Pictures in the listing should not be copied. Reproduce, word for word, each line from the one holding "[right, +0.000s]" through the final line.
━━━━━━━━━━━━━━━━━━━━
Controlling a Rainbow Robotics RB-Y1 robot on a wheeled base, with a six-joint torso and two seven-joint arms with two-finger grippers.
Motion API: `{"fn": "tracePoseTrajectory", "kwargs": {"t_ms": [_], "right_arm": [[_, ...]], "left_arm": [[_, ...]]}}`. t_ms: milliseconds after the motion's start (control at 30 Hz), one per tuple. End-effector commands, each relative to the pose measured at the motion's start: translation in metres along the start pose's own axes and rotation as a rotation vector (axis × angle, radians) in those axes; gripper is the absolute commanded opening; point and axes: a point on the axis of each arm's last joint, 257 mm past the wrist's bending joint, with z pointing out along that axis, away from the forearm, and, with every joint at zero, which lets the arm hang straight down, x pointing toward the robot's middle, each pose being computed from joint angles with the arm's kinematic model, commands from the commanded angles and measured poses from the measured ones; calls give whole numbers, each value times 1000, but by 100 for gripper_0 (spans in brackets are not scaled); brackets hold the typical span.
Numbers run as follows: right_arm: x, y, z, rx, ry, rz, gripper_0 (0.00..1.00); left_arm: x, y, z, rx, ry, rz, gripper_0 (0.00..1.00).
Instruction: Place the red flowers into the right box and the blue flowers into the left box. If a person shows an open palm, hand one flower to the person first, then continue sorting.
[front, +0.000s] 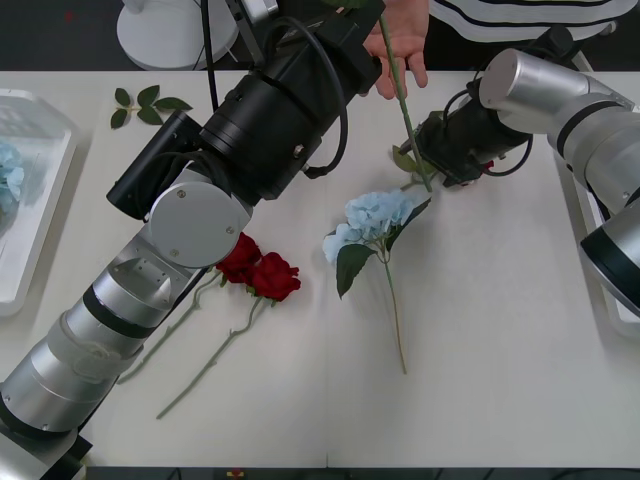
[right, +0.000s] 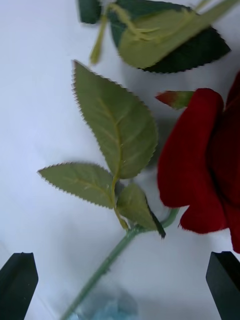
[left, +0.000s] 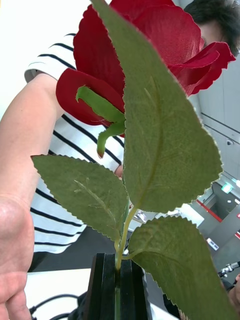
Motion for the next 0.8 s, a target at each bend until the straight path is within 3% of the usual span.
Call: {"fn": "tracePoseTrajectory", "kwargs": {"t_ms": [33,200,800], "right_arm": [[21,27,15,-41,10,109,100],[30,37,22,-46,12,198,100],[49,14,33,144,-33,286,100]], "left_arm": [[-8,-23,2,38,-33,-92,0],[-8,-23,2,38,-33,-92,0],[-8,-23,2,38,-33,-92,0]]}}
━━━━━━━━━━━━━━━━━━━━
__REPLY TO THE TASK__
[right, +0.000s] 
[left, +0.000s] 
Motion for the next 0.8 s, a target at each bend until the straight path is within 3% of the usual span.
Call: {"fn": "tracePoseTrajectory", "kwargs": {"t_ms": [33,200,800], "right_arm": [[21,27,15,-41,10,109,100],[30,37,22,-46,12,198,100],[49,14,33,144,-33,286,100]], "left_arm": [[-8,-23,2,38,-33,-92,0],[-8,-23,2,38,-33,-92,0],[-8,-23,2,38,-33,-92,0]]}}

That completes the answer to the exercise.